IMG_5035Après avoir suivi avec attention, ces derniers jours, les rumeurs en circulation au sujet de son imminente interpellation par la justice, Jean-Baptiste Bomanza en a eu le cœur net le dimanche 23 juin 2013. C’était juste au moment où il venait de quitter sa résidence, sur rue Maluku, dans la commune de Barumbu, en vue de participer à la fête organisée en l’honneur du nouveau gouverneur élu de l’Equateur, Louis Koyagialo, chez le président du Sénat, Léon Kengo wa Dondo.

C’est en pleine rue que cet acteur politique de l’Opposition, membre de l’Union pour la Nation (UN) et conseiller politique de Jean-Pierre Bemba, président national du MLC en détention préventive au centre pénitencier de la CPI (Cour Pénale Internationale) depuis 2008, a été interpellé par un huissier de justice porteur d’une invitation du Parquet général près la Coup d’Appel de Kinshasa/Gombe libellée en son nom. L’essentiel du message consigné dans ce document portait sur sa présence physique, à l’office d’un officier du ministère public, ce mardi 25 juin 2013 à 10 heures, pour une communication le concernant.

Deux faits ont particulièrement intrigué Bomanza, à savoir le dépôt d’une invitation de la justice entre ses mains sur la voie publique et l’accomplissement de cette formalité un jour non ouvrable. Pourquoi dans la rue et un jour férié ? Les deux interrogations sont demeurées sans réponse.

Mais, en à croire des investigations menées par Bomanza et ses camarades de l’Opposition, derrière l’invitation du Parquet Général près la Cour d’Appel de Gombe se cacherait un opérateur politique de la Majorité. Ce dernier aurait articulé une plainte contre lui pour imputations dommageables. Cette infraction serait-elle liée aux débats politiques auxquels participe régulièrement le conseiller politique de Jean-Pierre Bemba sur les plateaux de télévision de plusieurs médias de la place ?

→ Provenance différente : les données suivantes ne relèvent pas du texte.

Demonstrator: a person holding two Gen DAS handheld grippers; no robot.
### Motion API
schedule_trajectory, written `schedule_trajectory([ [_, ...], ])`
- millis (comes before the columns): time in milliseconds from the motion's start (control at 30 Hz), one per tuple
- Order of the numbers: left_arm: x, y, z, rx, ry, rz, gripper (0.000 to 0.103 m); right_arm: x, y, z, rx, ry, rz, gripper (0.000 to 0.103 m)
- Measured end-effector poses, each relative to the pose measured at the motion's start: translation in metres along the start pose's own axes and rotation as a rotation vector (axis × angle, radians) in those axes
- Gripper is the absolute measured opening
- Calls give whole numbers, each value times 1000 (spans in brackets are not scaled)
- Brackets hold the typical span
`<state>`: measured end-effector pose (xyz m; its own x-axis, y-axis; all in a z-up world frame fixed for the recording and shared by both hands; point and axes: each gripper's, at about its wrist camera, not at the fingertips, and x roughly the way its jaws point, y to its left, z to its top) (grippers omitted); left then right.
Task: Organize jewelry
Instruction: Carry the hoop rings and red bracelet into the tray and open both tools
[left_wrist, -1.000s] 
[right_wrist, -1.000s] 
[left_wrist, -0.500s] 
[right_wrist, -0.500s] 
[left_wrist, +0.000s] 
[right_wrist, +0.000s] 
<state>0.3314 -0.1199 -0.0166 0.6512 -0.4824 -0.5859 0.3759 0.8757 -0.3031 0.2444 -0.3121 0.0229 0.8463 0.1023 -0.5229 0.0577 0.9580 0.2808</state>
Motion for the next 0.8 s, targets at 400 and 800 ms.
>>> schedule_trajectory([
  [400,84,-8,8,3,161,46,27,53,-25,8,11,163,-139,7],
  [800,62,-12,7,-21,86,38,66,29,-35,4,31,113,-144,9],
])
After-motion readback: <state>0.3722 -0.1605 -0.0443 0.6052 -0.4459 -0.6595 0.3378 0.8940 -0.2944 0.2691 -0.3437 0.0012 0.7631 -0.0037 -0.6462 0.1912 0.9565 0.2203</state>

Si tel serait le cas, des poursuites judiciaires seraient difficilement justifiables car Bomanza est couvert, à l’instar d’autres acteurs politiques de l’Opposition, par l’Article 15 de la Loi portant organisation et fonctionnement de l’Opposition politique. Aux termes de cette disposition légale, les propos tenus par les membres de l’Opposition politique dans le cadre strict de leurs activités politiques ne devraient pas faire l’objet de poursuites judiciaires.

Etant donné que Jean-Pierre Bomanza se trouve tout de même dans le collimateur de la justice, certaines sources laissent entendre qu’il pourrait remplacer Gabriel Mokia à la prison centrale de Makala, que ce dernier va quitter à la fin de ce mois, après y avoir passé plus de trois ans. Une cabale en gestation pourrait faire de l’intéressé le nouveau compagnon d’autres opposants actuellement incarcérés dans ce lieu, notamment Jacques Chalupa et Eugène Diomi Ndongala.